**Problem**
Go to the line holding "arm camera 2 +" in the data below and repeat it exactly, then each line after it up to and including the one holding "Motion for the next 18". Omit pictures.

**Collected data entries**
———
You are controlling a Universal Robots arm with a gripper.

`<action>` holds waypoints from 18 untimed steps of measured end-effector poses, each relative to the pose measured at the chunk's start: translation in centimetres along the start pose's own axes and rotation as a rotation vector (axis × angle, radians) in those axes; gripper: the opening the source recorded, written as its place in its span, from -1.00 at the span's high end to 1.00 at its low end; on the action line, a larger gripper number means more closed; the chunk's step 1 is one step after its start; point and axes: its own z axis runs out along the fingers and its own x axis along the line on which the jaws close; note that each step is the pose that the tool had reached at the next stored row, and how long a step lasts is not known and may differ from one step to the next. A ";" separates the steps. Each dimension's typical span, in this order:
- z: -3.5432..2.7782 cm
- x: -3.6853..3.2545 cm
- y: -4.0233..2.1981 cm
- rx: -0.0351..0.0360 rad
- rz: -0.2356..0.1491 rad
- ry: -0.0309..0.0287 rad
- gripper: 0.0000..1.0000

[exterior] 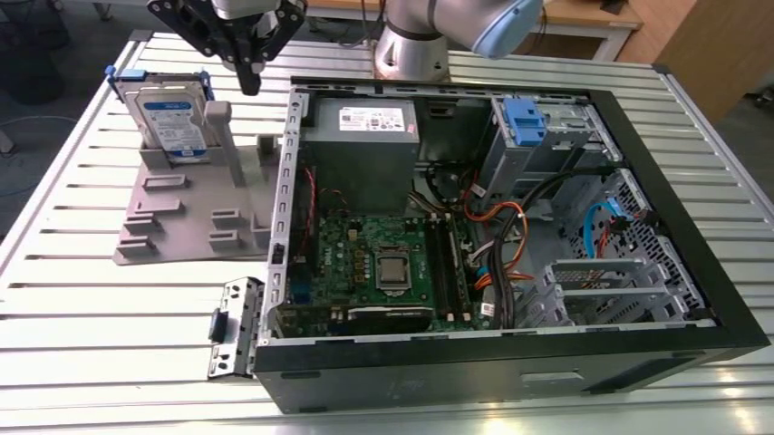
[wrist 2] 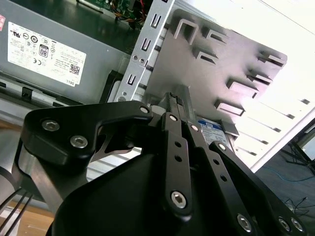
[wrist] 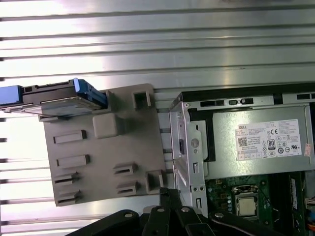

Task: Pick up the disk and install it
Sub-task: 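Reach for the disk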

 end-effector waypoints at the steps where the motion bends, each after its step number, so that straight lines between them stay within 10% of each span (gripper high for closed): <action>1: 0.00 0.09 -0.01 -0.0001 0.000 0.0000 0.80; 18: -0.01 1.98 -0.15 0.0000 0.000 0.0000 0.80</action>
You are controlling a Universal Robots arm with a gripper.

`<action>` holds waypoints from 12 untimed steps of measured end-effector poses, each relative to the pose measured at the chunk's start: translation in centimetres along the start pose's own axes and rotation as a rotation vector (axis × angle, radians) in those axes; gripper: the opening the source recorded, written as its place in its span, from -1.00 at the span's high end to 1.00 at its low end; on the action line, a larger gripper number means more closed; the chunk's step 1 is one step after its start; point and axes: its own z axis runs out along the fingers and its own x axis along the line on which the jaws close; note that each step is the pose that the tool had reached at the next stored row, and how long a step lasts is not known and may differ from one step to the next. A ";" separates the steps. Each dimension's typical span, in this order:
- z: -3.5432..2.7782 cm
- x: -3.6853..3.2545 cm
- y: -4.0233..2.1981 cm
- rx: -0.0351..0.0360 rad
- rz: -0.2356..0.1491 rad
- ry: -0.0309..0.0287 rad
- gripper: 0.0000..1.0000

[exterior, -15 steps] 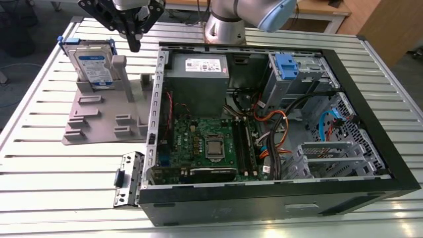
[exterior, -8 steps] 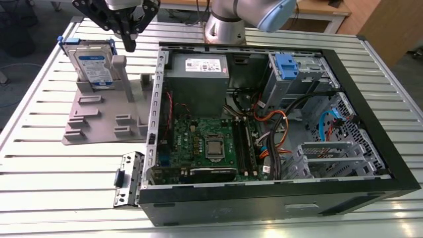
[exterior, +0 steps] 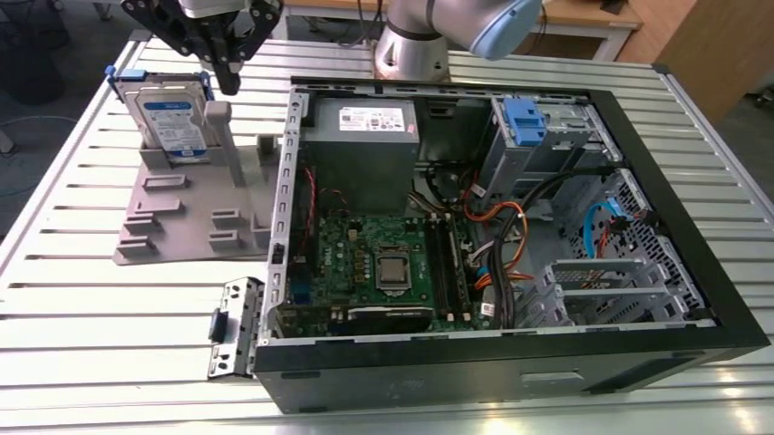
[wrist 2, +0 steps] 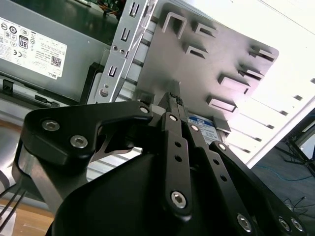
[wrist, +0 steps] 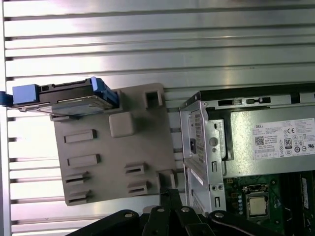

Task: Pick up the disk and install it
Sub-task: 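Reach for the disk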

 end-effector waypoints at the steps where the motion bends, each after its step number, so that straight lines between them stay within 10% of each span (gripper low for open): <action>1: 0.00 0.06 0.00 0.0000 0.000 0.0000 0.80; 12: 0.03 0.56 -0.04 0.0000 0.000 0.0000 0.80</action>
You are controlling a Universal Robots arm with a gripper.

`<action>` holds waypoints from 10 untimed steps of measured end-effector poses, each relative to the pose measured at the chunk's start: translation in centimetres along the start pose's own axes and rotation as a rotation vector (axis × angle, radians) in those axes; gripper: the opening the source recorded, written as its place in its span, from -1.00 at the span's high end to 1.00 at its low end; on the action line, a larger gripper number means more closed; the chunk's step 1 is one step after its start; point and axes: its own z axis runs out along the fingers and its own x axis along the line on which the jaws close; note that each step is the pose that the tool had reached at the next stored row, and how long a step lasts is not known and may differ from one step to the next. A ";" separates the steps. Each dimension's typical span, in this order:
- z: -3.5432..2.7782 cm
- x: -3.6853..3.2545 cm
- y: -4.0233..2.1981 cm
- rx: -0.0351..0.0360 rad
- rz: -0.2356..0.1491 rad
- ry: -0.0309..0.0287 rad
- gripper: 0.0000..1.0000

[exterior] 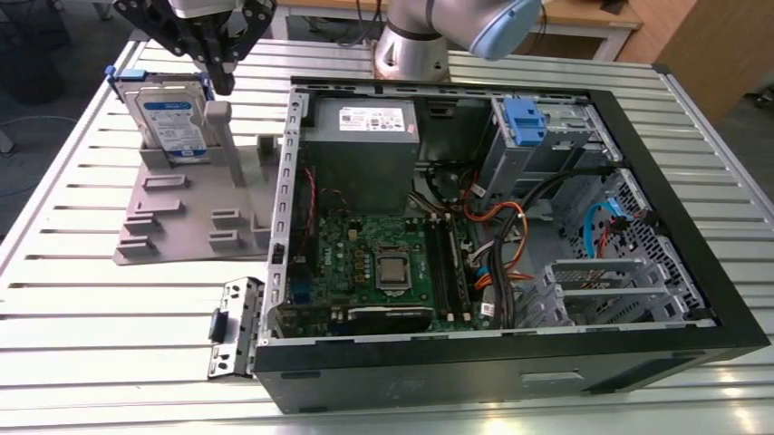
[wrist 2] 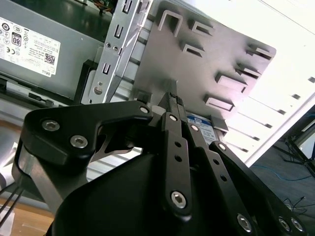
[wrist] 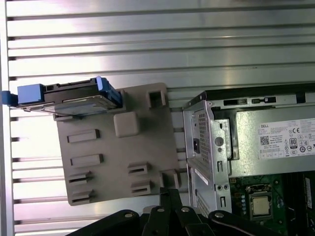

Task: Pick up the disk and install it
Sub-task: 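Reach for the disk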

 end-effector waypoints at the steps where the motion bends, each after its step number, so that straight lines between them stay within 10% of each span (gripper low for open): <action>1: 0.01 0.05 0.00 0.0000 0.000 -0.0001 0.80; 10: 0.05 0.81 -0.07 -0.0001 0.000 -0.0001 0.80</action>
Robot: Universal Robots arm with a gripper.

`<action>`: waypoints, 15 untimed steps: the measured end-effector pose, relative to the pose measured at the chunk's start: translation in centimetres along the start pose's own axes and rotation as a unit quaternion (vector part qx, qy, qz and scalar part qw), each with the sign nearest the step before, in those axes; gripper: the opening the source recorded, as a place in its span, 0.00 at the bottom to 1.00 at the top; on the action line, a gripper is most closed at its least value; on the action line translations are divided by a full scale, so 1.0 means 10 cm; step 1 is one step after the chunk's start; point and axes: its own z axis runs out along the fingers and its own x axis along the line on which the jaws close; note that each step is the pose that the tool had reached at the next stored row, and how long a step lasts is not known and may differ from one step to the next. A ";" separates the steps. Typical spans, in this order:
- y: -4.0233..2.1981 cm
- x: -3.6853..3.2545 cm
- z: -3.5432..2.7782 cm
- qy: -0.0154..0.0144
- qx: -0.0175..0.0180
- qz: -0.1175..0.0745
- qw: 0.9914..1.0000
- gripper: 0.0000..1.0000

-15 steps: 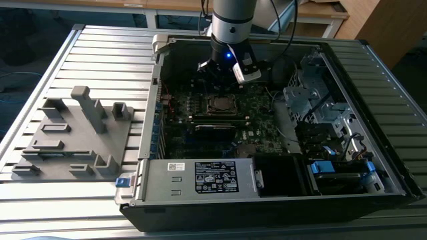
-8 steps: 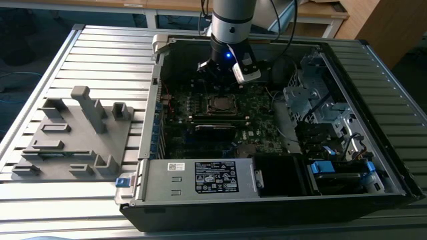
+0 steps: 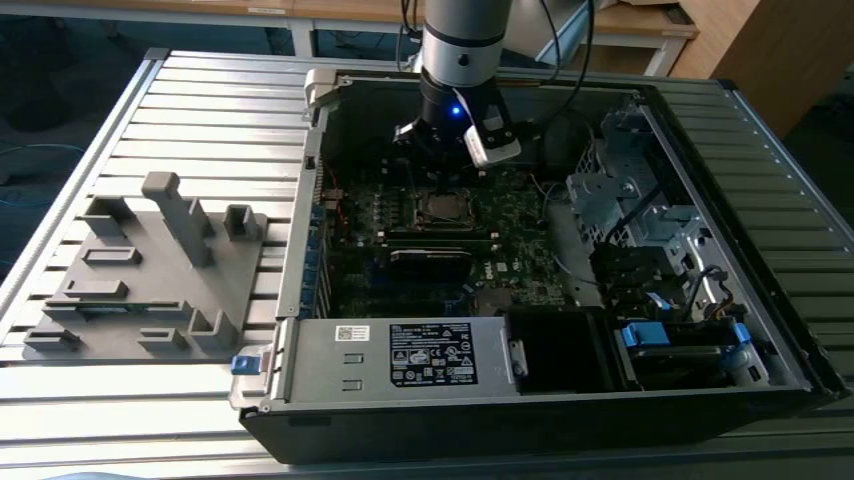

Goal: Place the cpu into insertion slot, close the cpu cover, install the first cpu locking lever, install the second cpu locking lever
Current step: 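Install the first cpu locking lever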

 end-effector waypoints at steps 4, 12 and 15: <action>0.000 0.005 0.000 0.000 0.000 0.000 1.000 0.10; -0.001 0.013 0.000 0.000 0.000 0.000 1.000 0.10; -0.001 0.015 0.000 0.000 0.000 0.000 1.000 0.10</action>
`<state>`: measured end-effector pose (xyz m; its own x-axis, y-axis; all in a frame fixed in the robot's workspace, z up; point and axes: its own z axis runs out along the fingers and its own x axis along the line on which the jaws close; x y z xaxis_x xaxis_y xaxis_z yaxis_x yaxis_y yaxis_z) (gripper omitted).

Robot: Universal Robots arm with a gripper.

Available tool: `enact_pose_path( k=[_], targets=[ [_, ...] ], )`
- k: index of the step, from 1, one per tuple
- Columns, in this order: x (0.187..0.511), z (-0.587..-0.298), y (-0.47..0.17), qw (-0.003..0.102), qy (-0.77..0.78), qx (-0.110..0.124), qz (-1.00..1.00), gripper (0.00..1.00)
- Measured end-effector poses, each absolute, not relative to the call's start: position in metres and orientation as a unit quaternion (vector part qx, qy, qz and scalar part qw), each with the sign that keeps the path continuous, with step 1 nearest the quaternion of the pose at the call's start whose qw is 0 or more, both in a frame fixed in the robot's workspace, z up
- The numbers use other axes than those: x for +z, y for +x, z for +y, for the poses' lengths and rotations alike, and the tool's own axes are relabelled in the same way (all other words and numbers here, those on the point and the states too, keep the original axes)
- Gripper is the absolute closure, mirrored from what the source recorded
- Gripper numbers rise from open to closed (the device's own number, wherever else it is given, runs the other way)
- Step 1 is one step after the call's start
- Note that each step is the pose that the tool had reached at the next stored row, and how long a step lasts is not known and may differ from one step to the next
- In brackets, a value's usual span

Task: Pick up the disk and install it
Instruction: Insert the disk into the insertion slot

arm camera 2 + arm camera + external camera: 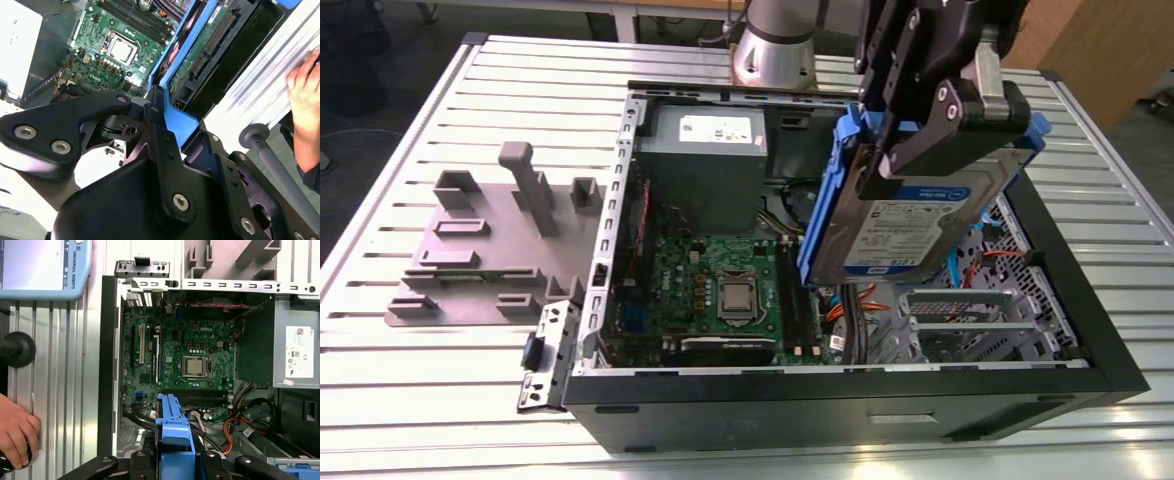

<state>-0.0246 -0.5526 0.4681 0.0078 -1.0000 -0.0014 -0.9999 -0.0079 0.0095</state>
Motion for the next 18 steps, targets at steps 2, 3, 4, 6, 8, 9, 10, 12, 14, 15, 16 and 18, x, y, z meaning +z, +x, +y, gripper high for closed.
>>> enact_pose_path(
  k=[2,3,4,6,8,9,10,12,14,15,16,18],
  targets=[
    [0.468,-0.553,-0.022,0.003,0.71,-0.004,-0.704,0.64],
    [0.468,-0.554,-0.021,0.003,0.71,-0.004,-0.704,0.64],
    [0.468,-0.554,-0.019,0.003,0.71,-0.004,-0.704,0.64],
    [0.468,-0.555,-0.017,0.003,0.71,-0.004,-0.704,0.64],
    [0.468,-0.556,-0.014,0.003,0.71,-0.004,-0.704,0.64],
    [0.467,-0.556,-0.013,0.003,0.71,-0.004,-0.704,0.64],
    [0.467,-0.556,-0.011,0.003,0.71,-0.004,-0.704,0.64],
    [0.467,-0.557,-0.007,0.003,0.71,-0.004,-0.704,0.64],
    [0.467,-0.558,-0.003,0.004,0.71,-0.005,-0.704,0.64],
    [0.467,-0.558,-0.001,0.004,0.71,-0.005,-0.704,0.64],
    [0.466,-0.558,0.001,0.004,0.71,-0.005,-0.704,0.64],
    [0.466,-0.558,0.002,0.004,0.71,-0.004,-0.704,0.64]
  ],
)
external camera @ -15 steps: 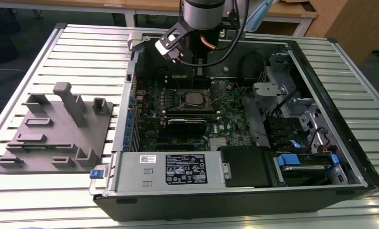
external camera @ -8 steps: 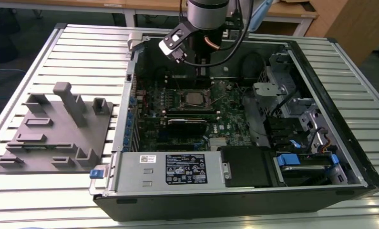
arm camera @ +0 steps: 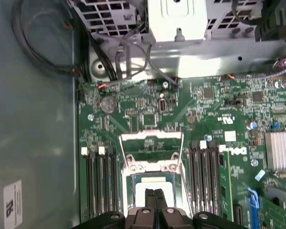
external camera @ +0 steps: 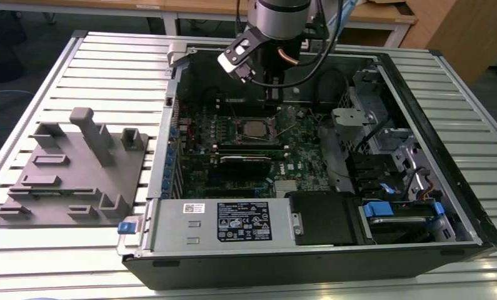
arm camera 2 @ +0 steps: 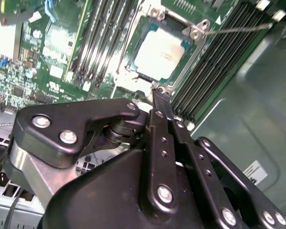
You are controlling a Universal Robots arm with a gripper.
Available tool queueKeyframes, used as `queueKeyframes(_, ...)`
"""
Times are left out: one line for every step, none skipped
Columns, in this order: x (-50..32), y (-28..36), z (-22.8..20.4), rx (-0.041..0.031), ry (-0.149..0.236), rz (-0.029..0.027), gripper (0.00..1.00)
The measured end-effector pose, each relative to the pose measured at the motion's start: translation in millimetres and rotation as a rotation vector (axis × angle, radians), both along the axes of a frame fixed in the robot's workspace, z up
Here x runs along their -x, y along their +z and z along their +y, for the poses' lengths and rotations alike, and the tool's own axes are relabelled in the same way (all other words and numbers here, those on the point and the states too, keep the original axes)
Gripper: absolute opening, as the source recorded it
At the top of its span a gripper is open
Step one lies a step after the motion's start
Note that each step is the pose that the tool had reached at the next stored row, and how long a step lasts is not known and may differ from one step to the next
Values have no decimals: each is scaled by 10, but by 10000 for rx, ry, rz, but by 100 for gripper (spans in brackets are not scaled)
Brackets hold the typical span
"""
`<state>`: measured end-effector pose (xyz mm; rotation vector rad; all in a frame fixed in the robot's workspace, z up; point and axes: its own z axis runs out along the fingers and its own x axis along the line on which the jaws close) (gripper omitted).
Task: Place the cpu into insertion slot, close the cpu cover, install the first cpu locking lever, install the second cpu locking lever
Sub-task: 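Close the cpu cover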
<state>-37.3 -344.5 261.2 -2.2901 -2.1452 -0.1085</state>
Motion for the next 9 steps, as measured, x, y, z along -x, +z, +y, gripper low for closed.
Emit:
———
**Result of this exercise**
arm camera 2 + arm camera + external camera: 

<state>-0.0246 -0.5526 0.4681 0.0078 -1.0000 -0.0014 -0.9999 -0.0079 0.0095</state>
Motion for the next 18 steps, targets at steps 2, 3, 4, 6, 8, 9, 10, 12, 14, 15, 16 and 18, x, y, z meaning +z, +x, +y, gripper high for closed.

The full answer has been given.